Google Pixel and Pixel XL have been amidst the news owing to the competition that it poses to iPhone. In fact, many individuals and critics have stated that Google Pixel is literally on par with the security that iPhone users get. But sadly, the statements were proved wrong when a team of white hat hackers demonstrated that “Hacking Google Pixel” was a child’s play and they did it in less than 60 seconds at PwnFest 2016. Yes, you read it right, in less than 60 seconds. The team of white hat hackers’ work for a Chinese security solution company named, Qihoo 360. The feat was achieved by the hacker at PwnFest, a hacking competition which is held in Seoul South Korea.
What was the Pixel Hack and how was it achieved?
At the event, the team from Qihoo 360 demonstrated a zero-day exploit that allowed them to gain a remote access to the device. The exploit handed over the remote code execution to the hackers in less than 60 seconds, which in turn allowed them to remotely install a code on the device. The team also did leave quite a mark on the device when they remotely opened the Google Chrome Browser with the text “Pwned by 360 Alpha Team”.
The feat achieved by the Qihoo 360’s white hat hackers certainly gave a huge blow to the comments made by Adrian Ludwig. According to the Android Director, Google’s Pixel was on the same level with Apple’s devices with respect to security issues. The claims were further aggravated considering the fact that Android is open source and allows a lot of customizations.
What about Google Pixel Users, Are they safe?

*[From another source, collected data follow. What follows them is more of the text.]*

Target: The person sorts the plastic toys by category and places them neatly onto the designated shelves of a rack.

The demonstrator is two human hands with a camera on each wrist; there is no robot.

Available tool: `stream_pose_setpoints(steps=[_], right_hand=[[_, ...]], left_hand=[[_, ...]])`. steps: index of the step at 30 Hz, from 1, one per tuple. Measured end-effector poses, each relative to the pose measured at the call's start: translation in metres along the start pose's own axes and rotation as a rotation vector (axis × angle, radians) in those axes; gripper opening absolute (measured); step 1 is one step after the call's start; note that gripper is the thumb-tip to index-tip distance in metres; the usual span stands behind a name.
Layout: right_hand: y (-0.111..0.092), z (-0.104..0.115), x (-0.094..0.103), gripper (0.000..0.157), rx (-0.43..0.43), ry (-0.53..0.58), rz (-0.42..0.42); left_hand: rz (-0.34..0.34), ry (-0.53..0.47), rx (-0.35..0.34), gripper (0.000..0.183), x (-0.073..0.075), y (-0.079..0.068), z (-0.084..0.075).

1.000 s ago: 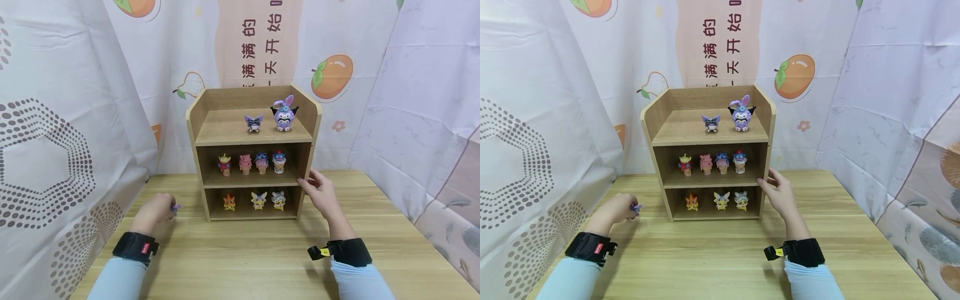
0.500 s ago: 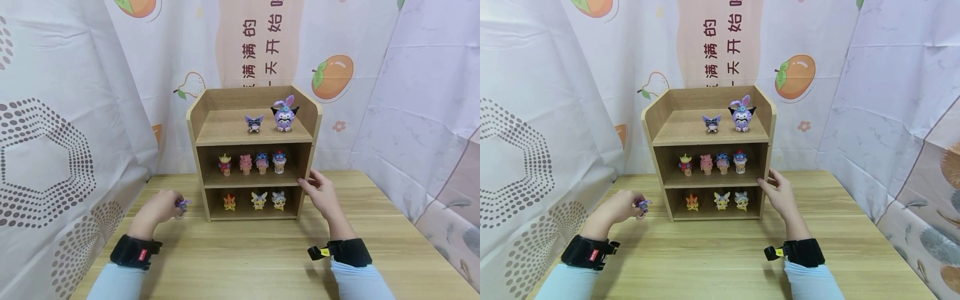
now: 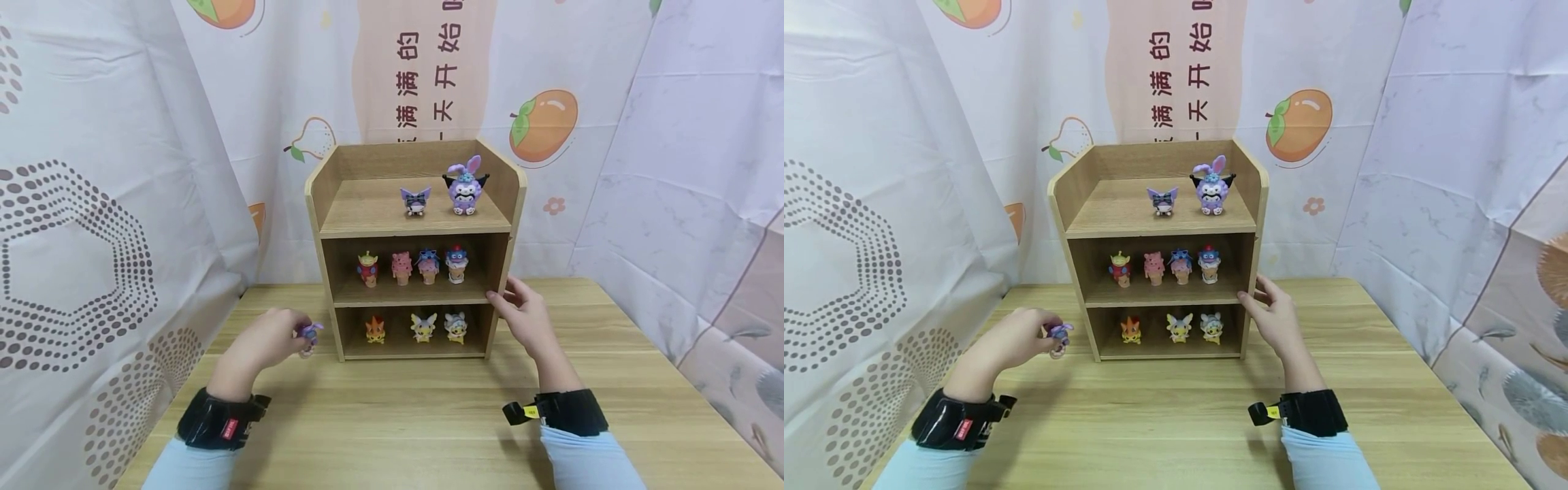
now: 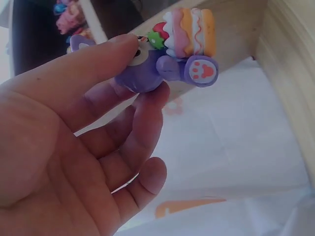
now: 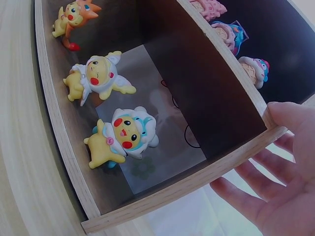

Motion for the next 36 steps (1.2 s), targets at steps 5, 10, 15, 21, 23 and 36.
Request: stream_pose_setpoints(steps=[5,10,15,21,23,36], right_hand=[[0.0,0.001,0.0,0.055,0.001,0.002,0.001],[0.0,0.002,0.001,0.054,0.003,0.0,0.003],[0.0,0.003,0.0,0.054,0.01,0.002,0.007],[0.0,0.001,0.0,0.056,0.017,0.002,0.009],[0.0,0.001,0.0,0.056,0.011,0.004,0.006],[-0.001,0.001,0.0,0.055,0.01,0.012,0.006]], left_hand=[[-0.033,-0.023,-0.029,0.008,0.006,-0.001,-0.011],[-0.091,-0.048,-0.066,0.011,0.013,0.0,-0.021],[-0.18,-0.078,-0.136,0.017,0.021,0.002,-0.032],[-0.294,-0.091,-0.177,0.023,0.031,0.003,-0.043],[-0.331,-0.094,-0.176,0.026,0.035,0.003,-0.046],[-0.526,-0.164,-0.252,0.032,0.05,0.011,-0.06]])
Point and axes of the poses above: each hand's wrist, its own y-axis towards the middle knuckle, its own x-axis out of the back of the hand, z = x × y, the point moved 5 cm from there along y, towards the middle knuckle, and after that the axes turned 14 degrees about -z, right-handed, at the moved point
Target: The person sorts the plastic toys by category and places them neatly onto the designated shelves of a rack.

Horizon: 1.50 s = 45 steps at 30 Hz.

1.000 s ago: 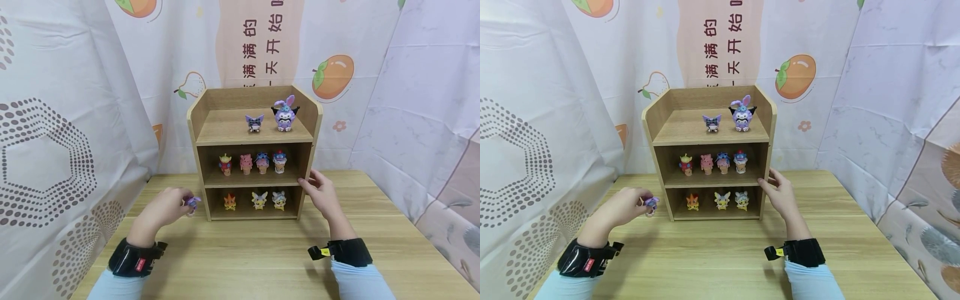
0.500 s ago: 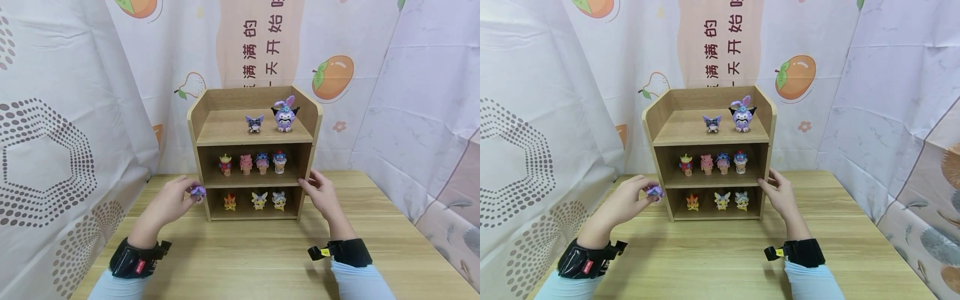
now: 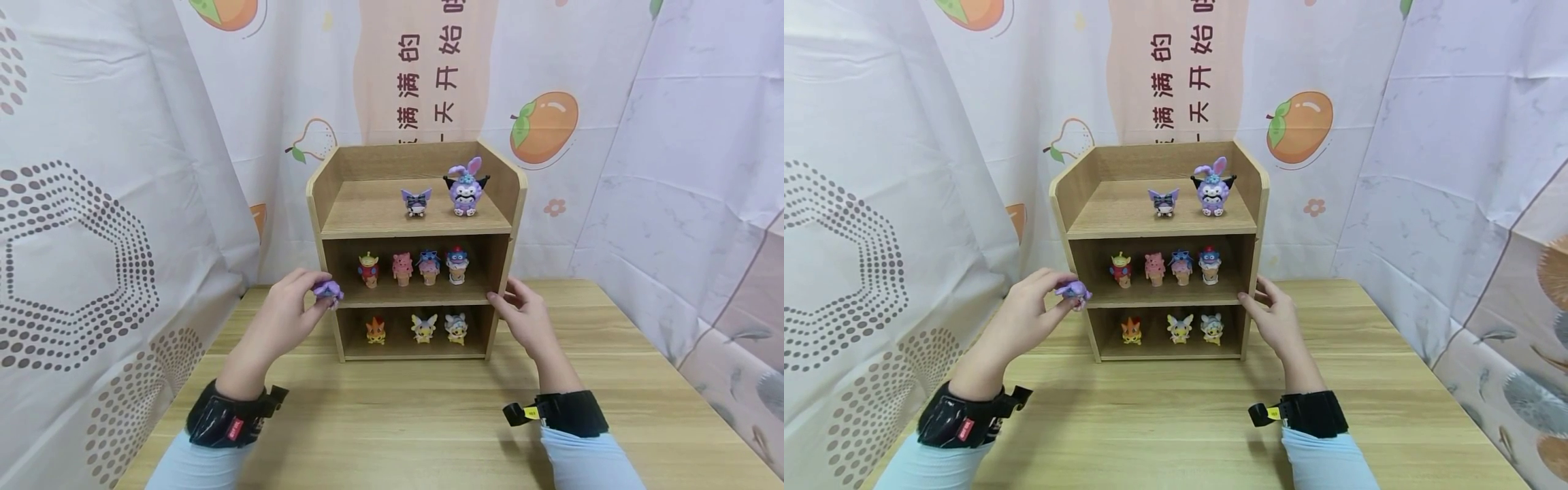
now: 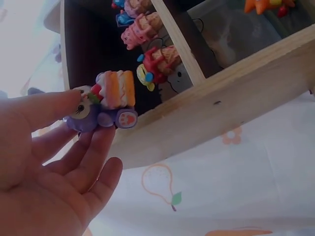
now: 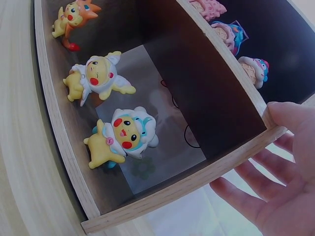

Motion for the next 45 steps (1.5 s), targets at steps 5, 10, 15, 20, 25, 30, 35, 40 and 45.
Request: stream_pose_setpoints(steps=[5,10,15,20,25,30,35,40,45], right_hand=[[0.0,0.0,0.0,0.056,-0.003,-0.005,0.005],[0.0,0.001,0.0,0.055,-0.011,-0.002,0.0],[0.0,0.003,0.001,0.055,-0.018,0.004,-0.003],[0.0,0.002,0.001,0.055,-0.022,0.017,0.005],[0.0,-0.001,0.0,0.056,-0.025,0.02,0.013],[0.001,-0.002,0.0,0.056,-0.031,0.015,0.009],[0.0,0.001,0.0,0.056,-0.022,0.018,0.007],[-0.001,0.003,0.0,0.056,-0.016,0.024,0.008],[-0.001,0.004,0.0,0.057,-0.024,0.031,0.011]], left_hand=[[-0.07,-0.039,-0.025,0.032,0.002,0.004,-0.006],[-0.142,-0.068,-0.058,0.032,0.003,0.009,-0.012],[-0.195,-0.086,-0.072,0.032,0.005,0.015,-0.016],[-0.239,-0.11,-0.071,0.032,0.006,0.023,-0.022],[-0.284,-0.153,-0.078,0.032,0.004,0.033,-0.026],[-0.331,-0.175,-0.092,0.031,0.003,0.045,-0.032],[-0.358,-0.197,-0.097,0.03,0.002,0.059,-0.038],[-0.363,-0.224,-0.077,0.03,-0.001,0.073,-0.041],[-0.356,-0.228,-0.049,0.029,-0.004,0.083,-0.042]])
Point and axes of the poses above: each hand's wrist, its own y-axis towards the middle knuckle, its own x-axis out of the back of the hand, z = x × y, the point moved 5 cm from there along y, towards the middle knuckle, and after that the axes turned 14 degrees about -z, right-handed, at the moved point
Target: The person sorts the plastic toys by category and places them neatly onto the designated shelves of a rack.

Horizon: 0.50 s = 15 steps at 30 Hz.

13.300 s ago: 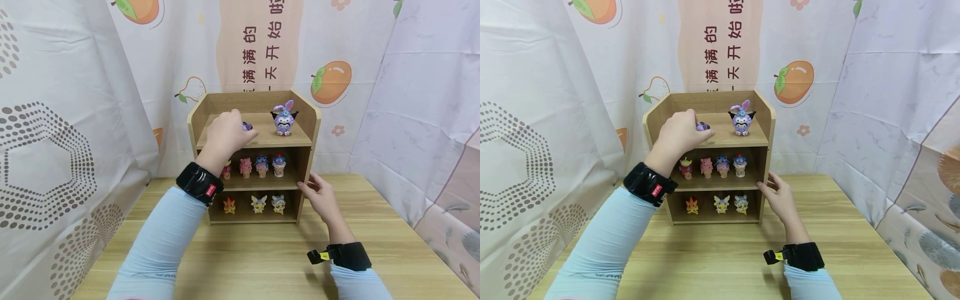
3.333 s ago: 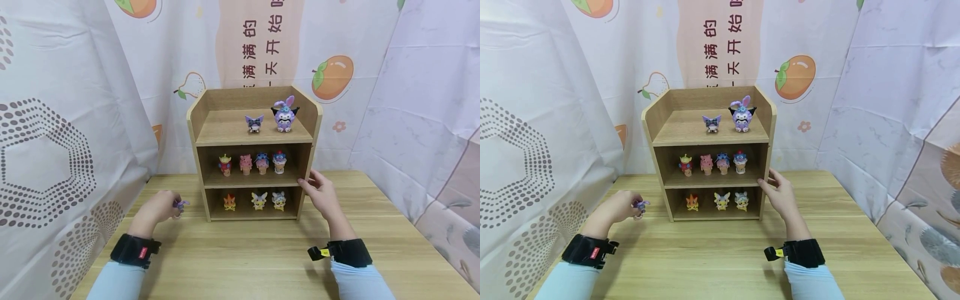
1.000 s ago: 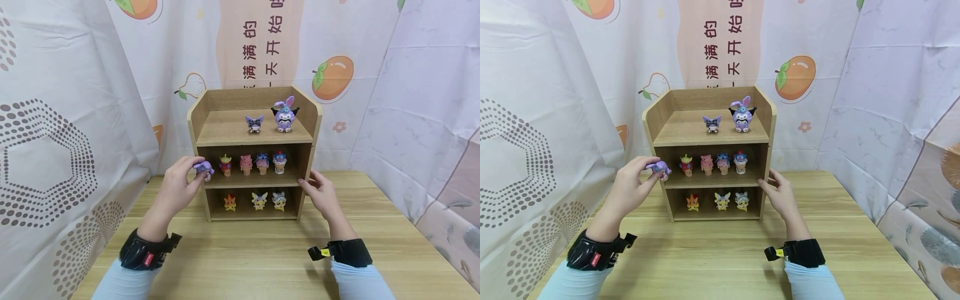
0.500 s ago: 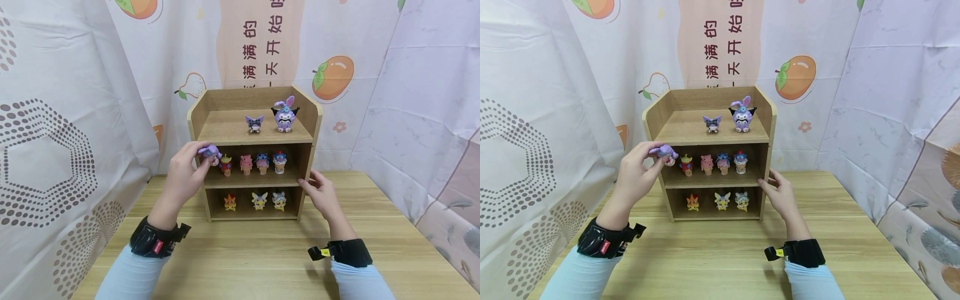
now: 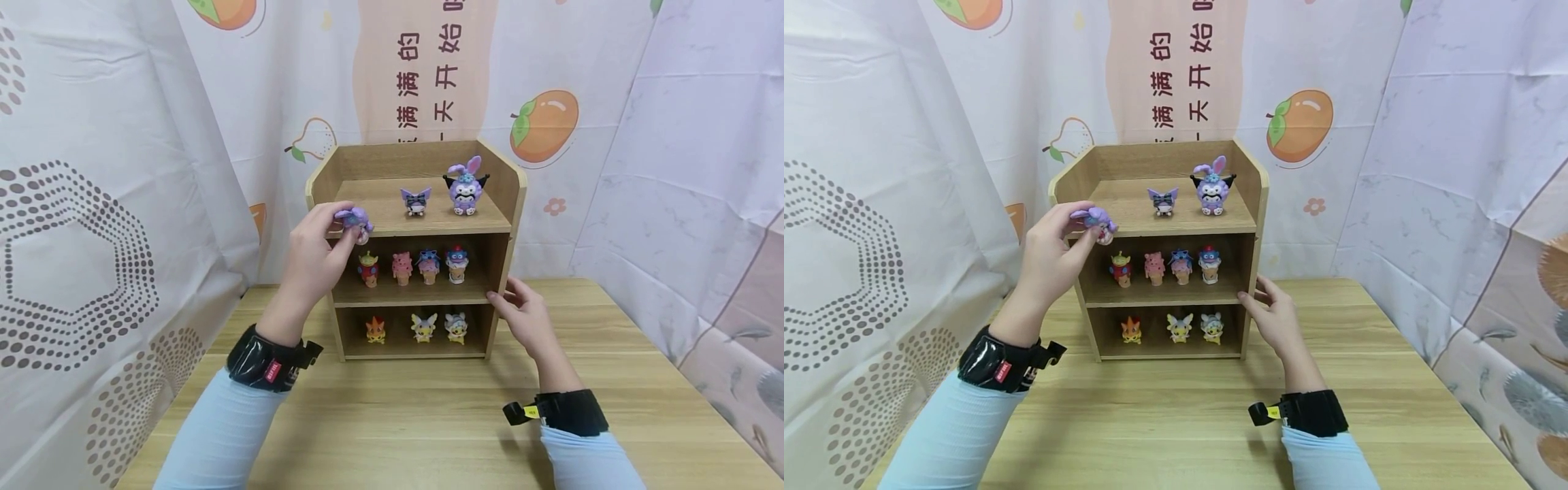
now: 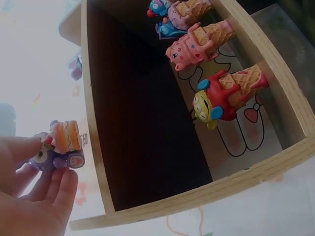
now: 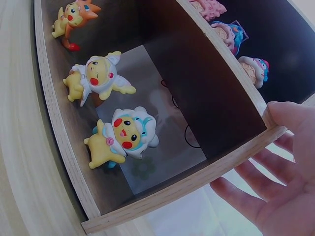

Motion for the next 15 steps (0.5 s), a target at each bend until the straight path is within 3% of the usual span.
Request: stream_pose_setpoints(steps=[15], right_hand=[[0.001,-0.002,0.001,0.055,0.014,-0.015,-0.005]], left_hand=[[-0.029,-0.028,0.038,0.03,-0.015,0.02,0.006]])
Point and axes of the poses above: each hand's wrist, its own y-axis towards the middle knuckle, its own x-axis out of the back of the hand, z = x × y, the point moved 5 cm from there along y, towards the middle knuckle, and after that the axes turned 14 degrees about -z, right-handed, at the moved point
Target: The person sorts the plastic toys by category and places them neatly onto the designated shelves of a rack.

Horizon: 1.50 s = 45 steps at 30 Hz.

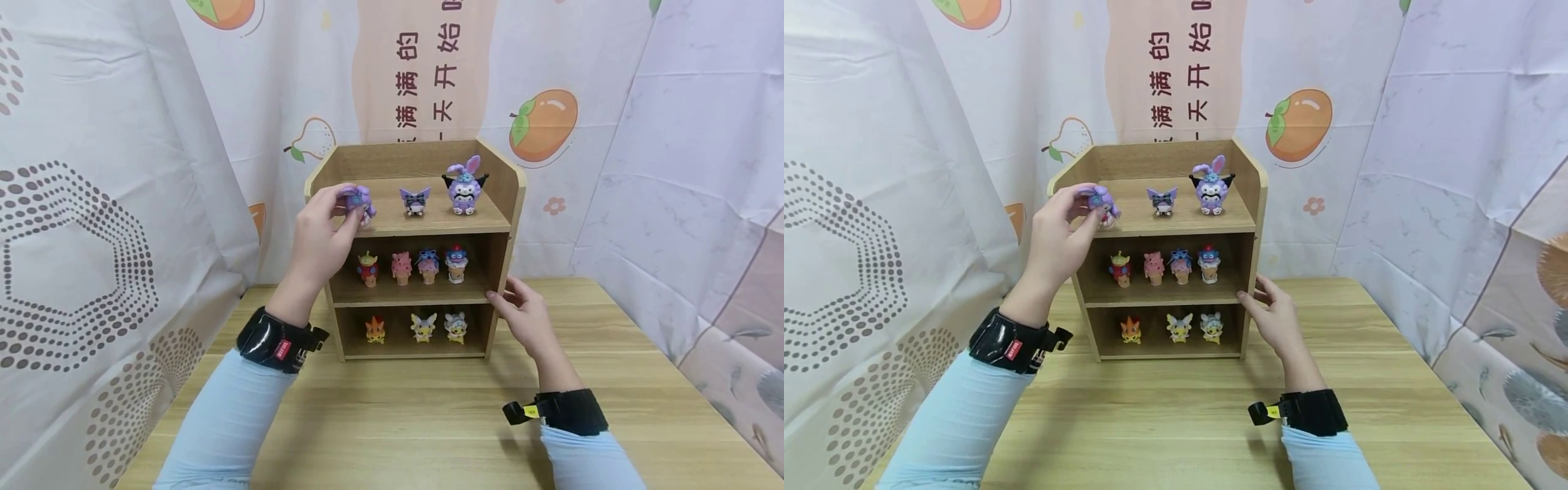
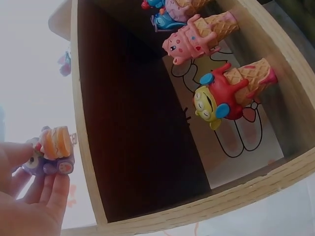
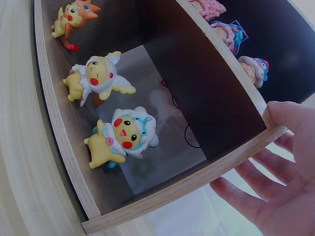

This is not the only situation where the vulnerability was exploited on Google Pixel. In another event in Japan; Tencent’s keen Labs also breached the device. The vulnerability allowed anybody to unlock the device using a default command. There is no doubt about the fact that how risky is this default voice command. Team Qihoo 360 were not interested in using the exploit with wrong intentions. They did come away with a cash prize of $120,000. The team has also sent over the details of the Google Pixel vulnerability to Google, with the company now working on a patch that will protect owners of the smartphone from the security issue.
It will be interesting to see how Google reacts to the security loopholes that Google Pixel has. It will be interesting to see how many new vulnerabilities are discovered in the coming days. The PwnFest saw many devices lose out to attempts of the breach. The notable ones include MacOS Sierra, VMWare Workstation, Microsoft Edge, etc. Qihoo 360, on the other hand, walked away with whopping prize money of $520,000.